“Lighthouse”
Collaborators’ Q&A
What did you think an artist would pick up on from your poem?
Poet Rosalynde Vas Dias: Well, there’s really only one character or dominant image, which is the lighthouse, so I was mostly curious to see how literally the artist would treat the poem.
What inspires you in this poem?
Artist Elizabeth Terhune: I was immediately drawn into the world of the poem.
Did the visual artist refract any element of the poem that made you see the poem differently?
Poet Rosalynde Vas Dias: I realized that there’s a confusion of interiority/exteriority or a kind of lack of boundaries with my lighthouse. The two images of the lighthouse balancing each other at the ends of the broadside really made that leap out at me.
When you began this piece, was it color, shape, or some other aspect that you followed? Did that change?
Artist Elizabeth Terhune: I was probably focused initially on the rock foot and the fire running through cracks—so I think I verged on misinterpreting the poem, or actually did misinterpret it—opting for an almost volcanic scenario. But the poem really is more complex and lovely—there is softness, the whelk, and the ensuing paradox of her polished absence; there is the spiral staircase and cracked walls. So many images involving circle and cracks, emptiness and darkness with light thrown around.
What surprised you when you saw the poem and art together?
Artist Elizabeth Terhune: I was happy that the visual worked to focus on the poem. The broadside has three pillars—image, text, and image again. This mirrors the pulse of a rotating light. I feel my role is to get people to move their eyeballs to the text. To assure them that investing the time to read a poem will be worth it. This poem fits here like something in the mouth.
Have you ever written work that has been inspired by visual art? What was that experience like for you? Why were you inspired to do so?
Poet Rosalynde Vas Dias: I do use visual art from time to time as a jump-starter. Sometimes I write little poems based on Tarot imagery. The first truly ekphrastic poem I ever wrote was in college. I had a very vivacious art history professor whom I quietly adored—I took an ‘Art of the Renaissance’ class with her and one day she was talking to us about an altarpiece by Robert Campin—it is an Annunciation triptych and one of the side panels is of St. Joseph in his workshop building a mousetrap.
The professor mentioned that this was meant to signify Christ as a trap for Satan—I really love the idea of ‘iconography’ generally and I think my imagination was captured by a literal man making a literal mousetrap for literal mice and not really thinking any grandiose thoughts about the Messiah. I wrote a prose poem called “St. Joseph,” really just to focus on Joseph’s humanness and real life distractions pre-baby. That poem was just published this year in The Laurel Review actually, eighteen or nineteen years after it was written.

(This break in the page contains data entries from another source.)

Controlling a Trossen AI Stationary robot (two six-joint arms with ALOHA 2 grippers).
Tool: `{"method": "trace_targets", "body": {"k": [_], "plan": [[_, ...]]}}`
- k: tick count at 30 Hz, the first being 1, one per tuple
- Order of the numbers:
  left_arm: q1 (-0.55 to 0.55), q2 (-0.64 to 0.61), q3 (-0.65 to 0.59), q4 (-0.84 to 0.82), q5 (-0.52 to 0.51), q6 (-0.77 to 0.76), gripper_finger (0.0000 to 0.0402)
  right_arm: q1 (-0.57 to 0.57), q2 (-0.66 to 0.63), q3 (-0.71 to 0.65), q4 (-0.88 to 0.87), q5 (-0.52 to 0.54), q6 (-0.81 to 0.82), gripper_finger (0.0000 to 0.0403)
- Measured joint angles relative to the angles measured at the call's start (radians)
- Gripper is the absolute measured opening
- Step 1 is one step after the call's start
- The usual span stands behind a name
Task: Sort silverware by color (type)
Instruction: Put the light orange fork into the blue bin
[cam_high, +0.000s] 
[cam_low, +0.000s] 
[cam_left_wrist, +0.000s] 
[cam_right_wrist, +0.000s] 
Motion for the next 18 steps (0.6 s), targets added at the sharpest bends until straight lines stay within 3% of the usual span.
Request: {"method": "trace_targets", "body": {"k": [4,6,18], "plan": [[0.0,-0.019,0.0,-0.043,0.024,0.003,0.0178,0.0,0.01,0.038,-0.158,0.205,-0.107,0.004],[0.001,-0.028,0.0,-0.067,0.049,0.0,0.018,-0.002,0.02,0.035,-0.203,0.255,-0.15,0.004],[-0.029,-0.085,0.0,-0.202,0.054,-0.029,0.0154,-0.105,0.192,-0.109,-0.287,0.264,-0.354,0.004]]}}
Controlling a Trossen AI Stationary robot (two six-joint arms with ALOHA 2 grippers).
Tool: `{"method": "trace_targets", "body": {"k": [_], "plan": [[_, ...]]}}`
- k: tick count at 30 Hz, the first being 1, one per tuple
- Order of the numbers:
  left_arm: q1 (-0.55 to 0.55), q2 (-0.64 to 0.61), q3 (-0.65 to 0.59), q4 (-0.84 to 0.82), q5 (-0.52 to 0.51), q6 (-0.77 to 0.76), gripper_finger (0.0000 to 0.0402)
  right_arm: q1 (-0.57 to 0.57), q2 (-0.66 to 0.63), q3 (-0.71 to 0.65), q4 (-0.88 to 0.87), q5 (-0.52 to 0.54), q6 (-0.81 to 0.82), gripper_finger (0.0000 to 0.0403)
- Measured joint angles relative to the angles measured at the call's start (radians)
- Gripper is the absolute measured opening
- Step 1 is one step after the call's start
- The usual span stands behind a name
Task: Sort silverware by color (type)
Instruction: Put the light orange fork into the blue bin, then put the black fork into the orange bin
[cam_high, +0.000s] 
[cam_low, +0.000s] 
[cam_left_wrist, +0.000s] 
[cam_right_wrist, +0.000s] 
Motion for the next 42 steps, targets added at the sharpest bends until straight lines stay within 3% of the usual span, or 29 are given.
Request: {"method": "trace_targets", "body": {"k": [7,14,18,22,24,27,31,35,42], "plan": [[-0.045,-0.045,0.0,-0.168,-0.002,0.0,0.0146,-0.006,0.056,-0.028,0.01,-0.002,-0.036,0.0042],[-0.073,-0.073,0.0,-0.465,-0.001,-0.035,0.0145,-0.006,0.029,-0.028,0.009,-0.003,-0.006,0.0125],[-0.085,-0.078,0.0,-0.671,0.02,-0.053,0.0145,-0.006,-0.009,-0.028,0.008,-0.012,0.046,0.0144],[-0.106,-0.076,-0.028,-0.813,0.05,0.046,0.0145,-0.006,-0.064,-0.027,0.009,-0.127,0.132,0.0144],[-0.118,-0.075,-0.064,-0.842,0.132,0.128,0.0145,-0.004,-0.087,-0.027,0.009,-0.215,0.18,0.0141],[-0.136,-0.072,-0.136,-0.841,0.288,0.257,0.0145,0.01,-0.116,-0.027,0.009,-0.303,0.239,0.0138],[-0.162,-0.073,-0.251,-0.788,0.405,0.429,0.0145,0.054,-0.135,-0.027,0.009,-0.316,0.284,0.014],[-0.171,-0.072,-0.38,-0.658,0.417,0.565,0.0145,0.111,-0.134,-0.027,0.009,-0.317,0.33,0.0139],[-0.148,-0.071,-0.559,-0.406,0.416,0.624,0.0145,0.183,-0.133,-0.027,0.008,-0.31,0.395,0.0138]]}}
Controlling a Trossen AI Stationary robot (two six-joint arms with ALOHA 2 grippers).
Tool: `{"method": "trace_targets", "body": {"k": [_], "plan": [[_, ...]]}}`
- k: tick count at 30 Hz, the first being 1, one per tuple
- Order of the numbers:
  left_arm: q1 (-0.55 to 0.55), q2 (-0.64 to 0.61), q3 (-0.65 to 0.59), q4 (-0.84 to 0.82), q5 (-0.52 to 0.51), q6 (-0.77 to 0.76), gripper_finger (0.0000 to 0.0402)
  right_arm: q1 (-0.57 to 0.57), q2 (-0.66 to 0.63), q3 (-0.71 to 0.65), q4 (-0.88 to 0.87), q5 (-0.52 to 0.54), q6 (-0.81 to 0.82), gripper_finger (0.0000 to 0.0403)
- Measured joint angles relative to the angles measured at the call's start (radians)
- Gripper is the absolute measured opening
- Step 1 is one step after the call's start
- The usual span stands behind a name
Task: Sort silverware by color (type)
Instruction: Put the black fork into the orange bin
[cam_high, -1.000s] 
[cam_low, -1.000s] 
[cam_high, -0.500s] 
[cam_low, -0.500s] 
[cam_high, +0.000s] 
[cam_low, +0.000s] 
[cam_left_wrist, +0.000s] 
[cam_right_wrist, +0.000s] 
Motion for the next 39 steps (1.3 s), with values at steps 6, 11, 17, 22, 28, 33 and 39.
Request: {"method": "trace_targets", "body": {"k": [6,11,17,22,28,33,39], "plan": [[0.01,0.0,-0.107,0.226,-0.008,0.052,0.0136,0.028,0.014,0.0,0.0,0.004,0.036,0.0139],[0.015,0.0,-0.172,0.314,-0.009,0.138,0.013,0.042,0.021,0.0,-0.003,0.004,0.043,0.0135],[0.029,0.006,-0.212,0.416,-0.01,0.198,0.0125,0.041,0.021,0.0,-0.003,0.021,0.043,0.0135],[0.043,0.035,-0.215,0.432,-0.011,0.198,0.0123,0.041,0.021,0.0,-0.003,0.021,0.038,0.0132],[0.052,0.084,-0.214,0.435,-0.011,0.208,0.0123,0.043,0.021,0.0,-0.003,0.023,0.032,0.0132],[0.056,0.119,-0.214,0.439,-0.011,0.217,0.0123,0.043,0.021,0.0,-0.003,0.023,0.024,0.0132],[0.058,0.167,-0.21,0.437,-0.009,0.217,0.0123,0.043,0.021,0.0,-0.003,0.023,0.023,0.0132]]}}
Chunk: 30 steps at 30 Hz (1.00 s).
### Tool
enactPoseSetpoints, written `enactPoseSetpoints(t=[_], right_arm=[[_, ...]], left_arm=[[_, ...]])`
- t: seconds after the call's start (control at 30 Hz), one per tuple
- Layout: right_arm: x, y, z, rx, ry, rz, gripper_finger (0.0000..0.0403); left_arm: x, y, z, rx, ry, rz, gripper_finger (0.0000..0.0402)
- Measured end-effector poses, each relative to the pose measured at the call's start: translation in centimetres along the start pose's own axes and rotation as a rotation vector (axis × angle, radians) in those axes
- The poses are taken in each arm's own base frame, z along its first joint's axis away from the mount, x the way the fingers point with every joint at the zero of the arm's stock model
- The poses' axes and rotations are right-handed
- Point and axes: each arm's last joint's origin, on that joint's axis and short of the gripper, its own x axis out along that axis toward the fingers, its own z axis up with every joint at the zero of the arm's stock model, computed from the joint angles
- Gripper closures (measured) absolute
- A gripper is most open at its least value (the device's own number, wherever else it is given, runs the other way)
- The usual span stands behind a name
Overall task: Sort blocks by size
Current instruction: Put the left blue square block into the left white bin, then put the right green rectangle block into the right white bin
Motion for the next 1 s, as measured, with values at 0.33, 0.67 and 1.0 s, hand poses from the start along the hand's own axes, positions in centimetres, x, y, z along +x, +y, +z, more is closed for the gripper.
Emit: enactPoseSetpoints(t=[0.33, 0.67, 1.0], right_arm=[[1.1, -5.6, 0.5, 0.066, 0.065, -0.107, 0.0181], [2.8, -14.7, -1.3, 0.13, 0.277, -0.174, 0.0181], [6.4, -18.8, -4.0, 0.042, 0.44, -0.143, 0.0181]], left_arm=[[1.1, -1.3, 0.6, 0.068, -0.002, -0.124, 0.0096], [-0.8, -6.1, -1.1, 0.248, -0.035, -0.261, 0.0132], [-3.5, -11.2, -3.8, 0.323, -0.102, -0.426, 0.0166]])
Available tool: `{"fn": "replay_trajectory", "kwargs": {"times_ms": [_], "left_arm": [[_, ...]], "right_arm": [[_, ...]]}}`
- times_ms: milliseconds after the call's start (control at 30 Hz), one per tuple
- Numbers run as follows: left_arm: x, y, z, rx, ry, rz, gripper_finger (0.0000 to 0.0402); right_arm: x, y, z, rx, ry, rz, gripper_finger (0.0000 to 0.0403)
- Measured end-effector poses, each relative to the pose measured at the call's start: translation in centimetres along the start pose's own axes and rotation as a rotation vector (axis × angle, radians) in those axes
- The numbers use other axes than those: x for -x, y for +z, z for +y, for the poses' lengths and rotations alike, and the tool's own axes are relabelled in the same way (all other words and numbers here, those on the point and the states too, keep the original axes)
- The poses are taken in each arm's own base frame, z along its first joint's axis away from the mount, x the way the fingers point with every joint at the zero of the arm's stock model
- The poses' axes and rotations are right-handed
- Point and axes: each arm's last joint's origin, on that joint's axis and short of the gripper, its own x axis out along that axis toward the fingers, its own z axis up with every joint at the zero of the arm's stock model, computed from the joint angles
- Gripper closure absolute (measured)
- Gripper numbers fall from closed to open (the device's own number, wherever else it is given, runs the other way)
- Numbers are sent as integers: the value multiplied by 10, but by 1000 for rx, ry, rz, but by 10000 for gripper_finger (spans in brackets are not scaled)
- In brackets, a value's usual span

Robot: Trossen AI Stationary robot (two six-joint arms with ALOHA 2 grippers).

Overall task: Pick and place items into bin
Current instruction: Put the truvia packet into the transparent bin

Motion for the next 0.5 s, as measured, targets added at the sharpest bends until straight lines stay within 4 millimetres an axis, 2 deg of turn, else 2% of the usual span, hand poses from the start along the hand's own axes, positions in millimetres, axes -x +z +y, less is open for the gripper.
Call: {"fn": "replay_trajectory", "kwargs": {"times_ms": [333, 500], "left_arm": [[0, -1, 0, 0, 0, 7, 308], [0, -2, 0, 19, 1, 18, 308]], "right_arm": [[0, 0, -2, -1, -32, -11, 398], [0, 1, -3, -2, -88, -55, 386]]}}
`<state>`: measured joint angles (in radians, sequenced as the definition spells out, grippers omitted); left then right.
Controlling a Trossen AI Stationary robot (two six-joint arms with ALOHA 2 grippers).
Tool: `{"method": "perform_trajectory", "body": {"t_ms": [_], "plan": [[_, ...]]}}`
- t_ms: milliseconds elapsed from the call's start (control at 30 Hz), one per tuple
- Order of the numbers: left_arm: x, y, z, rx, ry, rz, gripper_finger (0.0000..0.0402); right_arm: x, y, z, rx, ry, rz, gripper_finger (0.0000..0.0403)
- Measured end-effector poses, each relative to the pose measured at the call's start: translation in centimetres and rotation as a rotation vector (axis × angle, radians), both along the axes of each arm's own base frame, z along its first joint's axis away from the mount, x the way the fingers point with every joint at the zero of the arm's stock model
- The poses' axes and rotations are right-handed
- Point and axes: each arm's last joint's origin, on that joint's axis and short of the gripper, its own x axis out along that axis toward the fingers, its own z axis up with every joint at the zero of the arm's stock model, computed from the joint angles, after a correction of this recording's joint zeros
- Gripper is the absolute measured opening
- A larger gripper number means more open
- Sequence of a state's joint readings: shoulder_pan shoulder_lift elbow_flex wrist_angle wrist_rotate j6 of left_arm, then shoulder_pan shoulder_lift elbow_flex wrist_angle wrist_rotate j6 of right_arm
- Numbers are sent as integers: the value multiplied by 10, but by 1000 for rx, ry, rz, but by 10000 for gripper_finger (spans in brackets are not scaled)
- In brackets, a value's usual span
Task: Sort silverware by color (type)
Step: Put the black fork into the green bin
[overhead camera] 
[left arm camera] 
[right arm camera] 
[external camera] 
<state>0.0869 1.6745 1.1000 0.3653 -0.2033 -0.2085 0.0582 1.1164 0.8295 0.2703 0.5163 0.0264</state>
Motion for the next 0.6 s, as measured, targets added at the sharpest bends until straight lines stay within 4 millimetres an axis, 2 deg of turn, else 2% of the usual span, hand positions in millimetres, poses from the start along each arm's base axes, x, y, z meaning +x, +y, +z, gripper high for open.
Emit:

How does literature fit into your creative life as a visual artist?
Artist Elizabeth Terhune: Oh boy. I can’t begin to answer that. Let’s just say everywhere.
Describe the collaboration in one word.
Poet Rosalynde Vas Dias: Lineful. Liney?
Artist Elizabeth Terhune: Airy
If the Broadsided collaboration were a piece of music, what would it be?
Poet Rosalynde Vas Dias: There’s a really fabulous audio production by Annie McEwen I just heard this year about the foghorn. It’s called ‘Here I Am and Here There Be Danger’—you can listen to it on PRX. I heard it just a few months ago and was so jealous. It isn’t music—it’s creative radio. It might be a good companion piece for this broadside, though it is more about actual heartbreak than “Lighthouse” is.
Artist Elizabeth Terhune: Dido’s Lament (linked to YouTube performance). From Purcell’s Dido and Aeneas. (It gets amazing at 1.24 sec in.)
Read any good books lately?
Poet Rosalynde Vas Dias: I’m slowly reading a biography of Stephen Sondheim—I guess, come to think of it, that his musical Sunday in the Park with George is highly ekphrastic, among other things—and I’ve been reading some fairy tales & some issues of The Fairy Tale Review for this course proposal I want to write.
Artist Elizabeth Terhune: Edith Wharton’s Ghost Stories. Tolstoy’s Anna Karenina (Pevear and Volokhonsky). Mouse by Georgie Carroll.
Seen any good art lately?
Poet Rosalynde Vas Dias: I live next to The Steel Yard in Providence—a non-profit that holds classes on metal working—casting, welding—and ceramics and does on-site fabricating as well. There was a sculpture there by a successful sculptor here in town and it was getting ready to be packed up and shipped to its permanent home—for a day or two, it was standing up and then it was put on its side and stabilized with wooden framing so it could travel and I’d see it reclining in the dark when I’d take my dog out. It feels very private and special to see art like that—the way it isn’t really going to be seen in the future or isn’t meant to be seen.
Artist Elizabeth Terhune: Jacob Lawrence’s Migration Series. Masterpiece of the 20th century.
Anything else?
Artist Elizabeth Terhune: Just a big thank you to Rosalynde Vas Dias (hope Providence is treating you well) and to Elizabeth and everyone at Broadsided Press.